Recently, I've felt like the spirit of Jean-Paul Sartre has jumped on my back and insisted that I carry him on all my runs while he reads Being and Nothingness to me. The busy season at work hit right as the busy season for baby planning got into full swing, and my life has gotten crazy. Granted, I know that once the baby arrives it will be worse, but I just can't wait way. I'm too excited for words. Frightened out of my mind as well, but I am still excited. Luckily, I have managed to keep up with running and working out over the summer, but it has started to wear on me. I won't lie it has been difficult at times, but Running is important to me, so I've made sacrifices and been flexible. I've run in the evenings despite brutal heat, I've switched rest days, and I done cross training at lunch so I could sleep in and give my body rest following long nights of baby shower planning, Bradley classes, and moving. I even switched gyms to the University gym where I work rather than the Y because it is more convenient (and cheaper). However, running without a major race on the horizon has gotten increasingly difficult. I've start to ask myself does it really matter if I skip a day or if I don't hit 20 miles for the week. I feel like I'm being visit by the spirits of dead French existentialists, who want me to feel nothing and embrace pointlessness of my Sisyphean toil.
They know that I would love nothing more to run a Half Marathon this fall, but with the unknown arrival time of my son looming, it is just not a real option. The spirits of these dead French intellectuals noticed recently that despite my desire to run and exercise being present, my spark was noticeably lacking. I am just pushing rocks up a hill knowing that they're going to roll back down. Damn You Camus!!! I have gotten tired of running in the same places, covering the same ground, and efforts to change things up haven't seem to help. Sartre just keeps jabbering away in my ear with each step I take! I think he wants me to wear a beret.

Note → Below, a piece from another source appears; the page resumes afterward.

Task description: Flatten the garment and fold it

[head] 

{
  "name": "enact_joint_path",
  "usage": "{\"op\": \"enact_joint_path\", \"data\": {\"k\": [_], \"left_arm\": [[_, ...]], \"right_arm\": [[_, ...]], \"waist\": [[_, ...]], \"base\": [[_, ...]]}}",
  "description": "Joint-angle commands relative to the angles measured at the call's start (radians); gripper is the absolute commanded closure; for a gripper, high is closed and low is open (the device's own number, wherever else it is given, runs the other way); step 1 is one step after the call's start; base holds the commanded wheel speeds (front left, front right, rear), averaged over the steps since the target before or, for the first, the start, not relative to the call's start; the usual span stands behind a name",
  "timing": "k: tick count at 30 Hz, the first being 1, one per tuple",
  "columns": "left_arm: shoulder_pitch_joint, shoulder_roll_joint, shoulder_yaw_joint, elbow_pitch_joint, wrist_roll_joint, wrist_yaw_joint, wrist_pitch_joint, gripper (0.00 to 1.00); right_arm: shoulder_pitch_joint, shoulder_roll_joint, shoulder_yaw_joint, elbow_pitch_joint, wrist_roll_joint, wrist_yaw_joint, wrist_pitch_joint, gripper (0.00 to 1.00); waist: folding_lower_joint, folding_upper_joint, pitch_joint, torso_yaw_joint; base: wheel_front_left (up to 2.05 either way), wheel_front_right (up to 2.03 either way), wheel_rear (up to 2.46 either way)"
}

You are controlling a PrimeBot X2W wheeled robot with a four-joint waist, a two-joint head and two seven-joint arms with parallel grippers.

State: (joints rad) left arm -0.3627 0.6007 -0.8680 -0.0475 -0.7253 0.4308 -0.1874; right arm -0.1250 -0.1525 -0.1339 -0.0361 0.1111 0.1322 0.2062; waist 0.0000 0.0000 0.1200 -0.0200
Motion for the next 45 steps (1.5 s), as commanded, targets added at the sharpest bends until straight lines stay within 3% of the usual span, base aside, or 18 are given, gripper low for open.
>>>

However, changing gyms seemed to really help reignite my workouts. I enjoyed walking into the campus gym and thinking about all the different ways I could change my workouts or make my current workouts fit in this new place, and I found myself eagerly anticipating my next workout. The French Philosophers didn't have membership cards so I was able to leave them at the door as they began to talk about Jacques Derrida behind his back. The effect changing gyms had on me got me thinking about what I could to help my running. I thought about doing track workouts, but the track is really where I go to alleviate boredom, plus I have been trying to incorporate sprints into my cross training, so the track didn't seem like the answer. I thought about going to different parks and tried changing routes, but it just wasn't working. I mixed up my music, tried running without music but that just invited Sartre to being talking to me about his life with Simone de Beauvoir, which just got weird! My spark just wasn't there. I blamed the heat. I blame the heat for everything, but on days when it was cool, still no spark, no fire, no passion, I was running because that's what I do. In my head I was screaming damn it . . . I am Sisyphus!
I was beginning to resign myself to my running life turning into a feeling-less Prozac-esque haze until, I could start training for my next big race, but luckily the answer hit me on my way to Umstead on Sunday . . .Trails! I should run trails! I love running trails. Trails were where my passion for running was born and that is where I knew that I would find it again. So, instead of heading to the airport entrance to Umstead, I pulled my car in the the main parking lot where several trail heads are located and hit the old Company Mill Trail.
Hello Spark! I was in love again. I could see vivid color and the Existential nihilism that was threatening to take over my running was gone! I kicked Sartre in the teeth as I ran along side of a rain swollen stream, I chucked Camus into oblivion as I hurdled a fallen tree that blocked the path. Halfway though my run I felt like scream that I wasn't going to wear their stinking beret because I got my spark back and the fire was burning bright! Trails were my answer. I hadn't been running trails because I was afraid of getting injured before a race. But, with no major races upcoming, trails were once again an option. I love the level of concentrations that running trails require. I need to focus on the ground in front of me that it was easy to ignore the whispers, shouts, and cries of all the long dead French philosophers questioning my reason for running. The trails were my salvation, and I just enjoyed my run with a peace that has been lacking for the last few months.